Structurally, LoadQueueUncache currently has 4 (configurable number) UncacheEntry items. Each item independently handles a request and uses a set of state registers to control its specific processing flow. There is a FreeList that manages the allocation and deallocation status of the items. LoadQueueUncache primarily coordinates the overall logic for new item allocation, request selection, response dispatch, and dequeueing for the 4 items.

Feature 1: Enqueue Logic

LoadQueueUncache is responsible for receiving requests from LoadUnit modules 0, 1, and 2. These requests can be either MMIO requests or NC requests. First, the system sorts requests based on their robIdx in chronological order (from oldest to newest) to ensure that the oldest requests are prioritized for allocation to available items, preventing deadlocks in special cases caused by rollback of older items. The conditions for entering processing are: the request is not a re-send, has no exceptions, and the system allocates items to requests sequentially based on the available free items in the FreeList.

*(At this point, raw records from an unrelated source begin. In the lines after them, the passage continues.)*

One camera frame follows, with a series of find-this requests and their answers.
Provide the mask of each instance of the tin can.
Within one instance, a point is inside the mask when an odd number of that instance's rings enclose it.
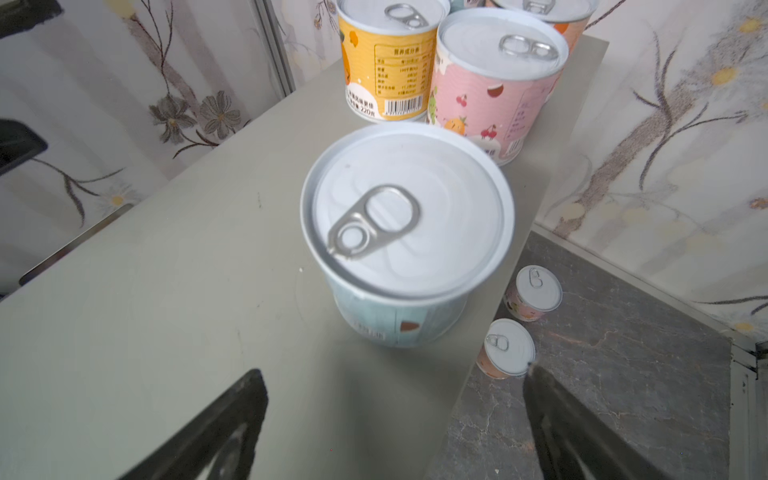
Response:
[[[475,364],[492,379],[523,376],[536,360],[531,334],[519,323],[498,319],[491,323]]]
[[[547,22],[565,37],[568,51],[572,52],[589,18],[598,9],[598,0],[486,0],[485,6],[527,12]]]
[[[427,122],[506,164],[520,153],[567,59],[563,37],[525,13],[475,8],[451,14],[438,28]]]
[[[560,306],[563,288],[552,272],[539,265],[524,266],[504,295],[504,304],[512,316],[534,322]]]
[[[435,33],[448,0],[339,0],[346,102],[371,121],[426,111]]]
[[[464,10],[465,8],[482,7],[484,0],[451,0],[451,13]]]
[[[424,124],[375,125],[337,141],[310,170],[300,205],[342,317],[386,346],[447,331],[504,258],[515,225],[493,162]]]

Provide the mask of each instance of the floral wallpaper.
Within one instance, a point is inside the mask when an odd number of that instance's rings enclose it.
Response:
[[[340,57],[330,0],[273,0],[301,85]],[[768,340],[768,2],[601,0],[611,43],[537,221]]]
[[[59,3],[0,40],[2,116],[48,142],[0,177],[0,294],[281,98],[252,2]]]

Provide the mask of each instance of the pull ring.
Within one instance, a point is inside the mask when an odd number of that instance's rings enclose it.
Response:
[[[523,10],[537,15],[549,15],[555,0],[523,0]]]
[[[368,201],[382,192],[392,192],[408,202],[411,207],[411,220],[400,230],[389,232],[382,229],[368,215]],[[413,230],[421,217],[419,202],[407,190],[396,185],[379,185],[363,194],[354,205],[339,218],[328,232],[328,253],[346,260],[363,258],[371,252],[383,248],[391,242],[405,236]]]
[[[405,16],[393,15],[393,10],[407,10],[408,14]],[[420,14],[418,10],[413,8],[407,3],[395,3],[387,8],[384,8],[384,15],[390,17],[392,20],[402,23],[406,27],[416,30],[417,28],[423,28],[429,25],[429,22],[424,18],[424,15]]]
[[[556,60],[559,56],[554,46],[523,35],[504,35],[498,41],[498,49],[507,55],[533,57],[538,60]]]
[[[490,346],[501,350],[502,352],[509,350],[509,339],[503,335],[490,333],[485,337],[485,342]]]
[[[531,282],[531,286],[534,288],[542,288],[544,286],[544,280],[541,279],[541,274],[535,268],[531,268],[528,271],[528,281]]]

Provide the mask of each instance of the table surface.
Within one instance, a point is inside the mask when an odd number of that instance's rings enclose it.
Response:
[[[607,43],[584,37],[517,159],[515,238],[416,349],[349,328],[299,224],[304,177],[368,123],[337,62],[0,303],[0,477],[117,478],[251,368],[254,478],[421,478]]]

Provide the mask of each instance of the metal frame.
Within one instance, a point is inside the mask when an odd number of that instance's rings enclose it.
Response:
[[[285,98],[296,90],[296,84],[293,82],[288,54],[280,34],[280,23],[275,16],[271,0],[253,0],[253,5],[256,7],[257,21],[261,24],[261,29],[264,32],[263,40],[266,44],[267,54],[272,58],[273,73],[283,98]]]

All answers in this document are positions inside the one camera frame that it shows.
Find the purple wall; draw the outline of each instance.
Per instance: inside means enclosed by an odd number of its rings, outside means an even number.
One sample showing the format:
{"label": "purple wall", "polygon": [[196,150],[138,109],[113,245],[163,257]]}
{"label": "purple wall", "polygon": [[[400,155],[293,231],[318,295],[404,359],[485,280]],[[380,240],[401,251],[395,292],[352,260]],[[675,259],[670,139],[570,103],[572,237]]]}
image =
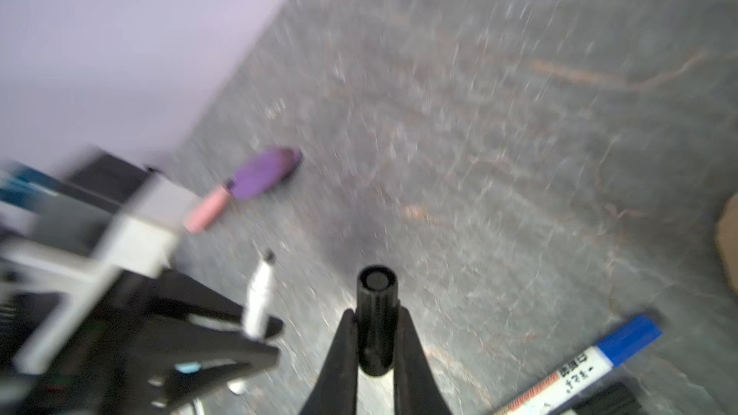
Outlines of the purple wall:
{"label": "purple wall", "polygon": [[0,0],[0,159],[161,162],[283,0]]}

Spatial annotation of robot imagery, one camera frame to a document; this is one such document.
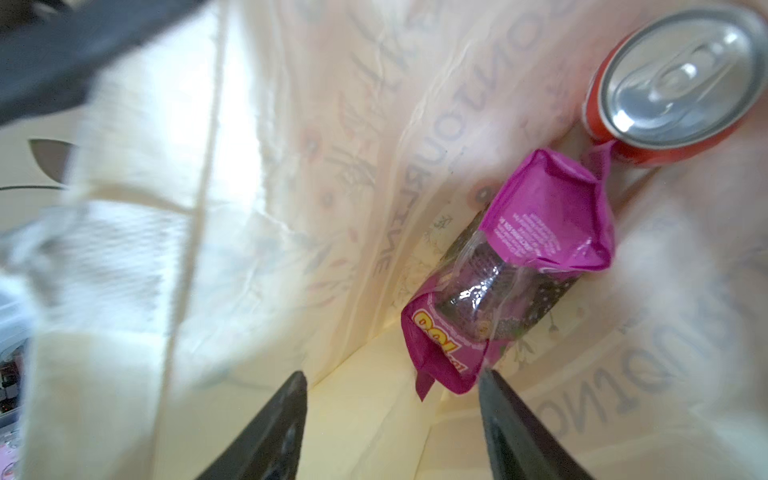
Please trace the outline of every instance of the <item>pink object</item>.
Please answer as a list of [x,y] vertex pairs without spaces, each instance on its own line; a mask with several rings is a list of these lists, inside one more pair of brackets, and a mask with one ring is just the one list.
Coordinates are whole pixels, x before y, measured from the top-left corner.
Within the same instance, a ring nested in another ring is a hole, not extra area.
[[[555,278],[611,265],[614,228],[604,179],[612,145],[594,147],[584,156],[584,164],[547,149],[536,150],[525,159],[499,191],[478,229],[503,262]],[[468,248],[475,248],[472,241],[464,247]],[[454,266],[438,268],[401,314],[406,345],[419,371],[416,390],[421,399],[435,379],[454,393],[469,391],[480,369],[497,362],[511,343],[509,339],[478,342],[435,308],[435,293],[451,281],[462,280],[455,272],[451,274]],[[525,291],[526,286],[519,283],[531,281],[526,271],[518,270],[509,287],[511,293]]]

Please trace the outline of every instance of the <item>pink plastic wrapper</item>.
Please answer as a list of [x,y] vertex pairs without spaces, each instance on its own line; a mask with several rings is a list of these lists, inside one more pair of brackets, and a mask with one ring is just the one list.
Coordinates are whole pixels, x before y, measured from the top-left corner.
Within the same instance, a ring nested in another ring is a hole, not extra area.
[[469,391],[581,272],[611,265],[612,146],[594,147],[583,164],[547,149],[530,154],[411,298],[401,324],[421,399],[436,379]]

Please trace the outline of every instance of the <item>white bag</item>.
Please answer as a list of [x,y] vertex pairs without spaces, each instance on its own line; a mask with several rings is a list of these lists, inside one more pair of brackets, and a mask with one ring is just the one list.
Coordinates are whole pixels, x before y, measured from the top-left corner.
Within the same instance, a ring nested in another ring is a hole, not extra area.
[[[299,369],[299,478],[491,478],[476,391],[418,400],[399,311],[611,48],[689,3],[221,0],[122,58],[62,209],[0,249],[40,316],[24,478],[195,478]],[[766,100],[617,168],[613,267],[498,366],[596,478],[766,477]]]

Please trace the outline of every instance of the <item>can lid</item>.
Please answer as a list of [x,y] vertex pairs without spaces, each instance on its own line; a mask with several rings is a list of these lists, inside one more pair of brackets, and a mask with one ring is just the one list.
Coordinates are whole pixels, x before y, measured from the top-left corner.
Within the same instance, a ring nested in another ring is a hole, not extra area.
[[632,35],[599,86],[600,114],[637,147],[695,144],[737,121],[768,80],[768,25],[736,5],[692,8]]

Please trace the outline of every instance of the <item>soda can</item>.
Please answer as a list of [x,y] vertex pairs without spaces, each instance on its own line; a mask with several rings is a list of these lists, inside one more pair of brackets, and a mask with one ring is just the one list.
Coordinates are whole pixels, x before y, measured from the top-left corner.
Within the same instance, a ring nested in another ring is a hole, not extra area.
[[595,143],[644,167],[690,158],[736,130],[768,81],[768,24],[740,5],[684,10],[626,37],[590,83]]

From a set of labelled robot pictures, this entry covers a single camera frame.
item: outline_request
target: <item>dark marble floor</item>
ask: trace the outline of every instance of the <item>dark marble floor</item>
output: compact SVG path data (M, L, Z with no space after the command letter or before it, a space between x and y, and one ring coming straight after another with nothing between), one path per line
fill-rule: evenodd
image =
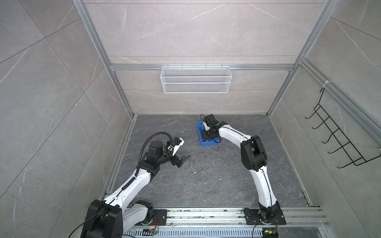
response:
M267 116L216 115L216 119L262 139L269 180L281 206L307 206ZM202 147L197 121L198 115L139 115L114 189L132 174L144 141L155 132L166 131L185 140L178 154L191 157L181 168L171 163L161 165L160 172L133 201L142 199L155 207L257 207L258 194L249 171L241 163L240 148L226 139L218 145ZM160 135L155 139L165 142L168 138Z

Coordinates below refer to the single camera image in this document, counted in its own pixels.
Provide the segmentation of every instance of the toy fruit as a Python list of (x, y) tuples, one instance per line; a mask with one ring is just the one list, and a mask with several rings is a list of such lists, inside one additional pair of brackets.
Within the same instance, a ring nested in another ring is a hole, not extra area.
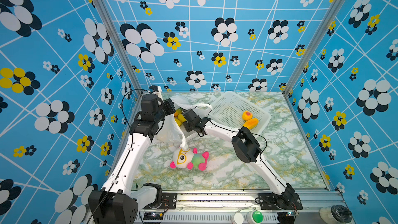
[(244, 127), (247, 127), (247, 129), (250, 130), (250, 129), (254, 128), (257, 124), (258, 124), (258, 119), (252, 118), (252, 119), (249, 119), (248, 121), (246, 121), (246, 122), (243, 124), (243, 126), (244, 126)]
[(178, 118), (174, 118), (174, 120), (176, 121), (179, 127), (182, 125), (182, 122)]
[(242, 119), (244, 121), (248, 121), (249, 119), (251, 119), (253, 117), (253, 114), (249, 111), (244, 111), (242, 114)]
[(185, 117), (184, 117), (182, 114), (179, 114), (179, 115), (177, 116), (177, 118), (178, 118), (182, 123), (184, 123), (184, 122), (187, 121), (187, 120), (185, 119)]
[(178, 108), (174, 113), (174, 117), (176, 118), (178, 115), (182, 114), (182, 108)]

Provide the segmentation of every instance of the green button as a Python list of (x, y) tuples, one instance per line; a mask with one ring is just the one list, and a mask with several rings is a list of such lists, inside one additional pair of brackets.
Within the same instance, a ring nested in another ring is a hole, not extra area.
[(252, 217), (256, 223), (261, 223), (263, 221), (263, 214), (260, 211), (255, 211)]

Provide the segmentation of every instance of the white plastic bag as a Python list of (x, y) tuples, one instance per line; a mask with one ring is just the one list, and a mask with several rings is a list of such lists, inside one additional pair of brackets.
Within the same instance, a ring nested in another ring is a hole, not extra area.
[[(183, 96), (172, 96), (170, 98), (173, 101), (174, 107), (176, 109), (179, 107), (181, 107), (185, 110), (195, 108), (193, 111), (197, 115), (199, 115), (201, 118), (204, 116), (207, 116), (207, 114), (212, 109), (212, 106), (210, 104), (206, 104), (206, 103), (199, 103), (199, 104), (191, 105), (191, 104), (189, 104), (188, 100)], [(199, 109), (198, 107), (208, 107), (209, 109), (203, 110), (203, 109)], [(195, 136), (196, 136), (196, 133), (193, 133), (188, 137), (188, 139), (192, 139)], [(170, 142), (170, 141), (181, 142), (180, 147), (183, 150), (188, 150), (188, 145), (186, 143), (186, 137), (184, 135), (184, 132), (180, 129), (180, 127), (174, 120), (173, 115), (168, 115), (164, 118), (163, 128), (156, 135), (156, 139), (163, 141), (163, 142)]]

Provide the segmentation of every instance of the blue patterned wall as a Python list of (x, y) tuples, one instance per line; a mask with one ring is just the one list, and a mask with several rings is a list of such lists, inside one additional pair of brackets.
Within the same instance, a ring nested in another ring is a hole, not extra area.
[(142, 87), (173, 91), (283, 89), (332, 1), (105, 0)]
[(80, 223), (111, 168), (130, 79), (95, 4), (0, 0), (2, 224)]
[(290, 92), (356, 223), (398, 222), (398, 0), (346, 0)]

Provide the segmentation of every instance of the plush panda toy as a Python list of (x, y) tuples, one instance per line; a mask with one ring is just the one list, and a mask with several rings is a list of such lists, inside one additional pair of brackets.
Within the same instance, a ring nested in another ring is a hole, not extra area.
[(173, 154), (173, 161), (170, 164), (172, 169), (175, 168), (198, 168), (204, 171), (207, 166), (207, 159), (209, 158), (209, 152), (204, 152), (203, 154), (198, 154), (198, 150), (194, 148), (188, 148), (184, 151), (181, 147), (178, 147)]

When LoadQueueUncache reaches its capacity limit and there are still requests not allocated to an item, the system selects the oldest of these unallocated requests for rollback.

Feature 2: Dequeue Logic

When an item completes the Uncache access operation and returns to the LoadUnit, or is flushed by a redirect, that item is dequeued and its flag in the FreeList is released. Multiple items may be dequeued in the same cycle. Requests returned to the LoadUnit are selected in the first cycle and returned in the second cycle.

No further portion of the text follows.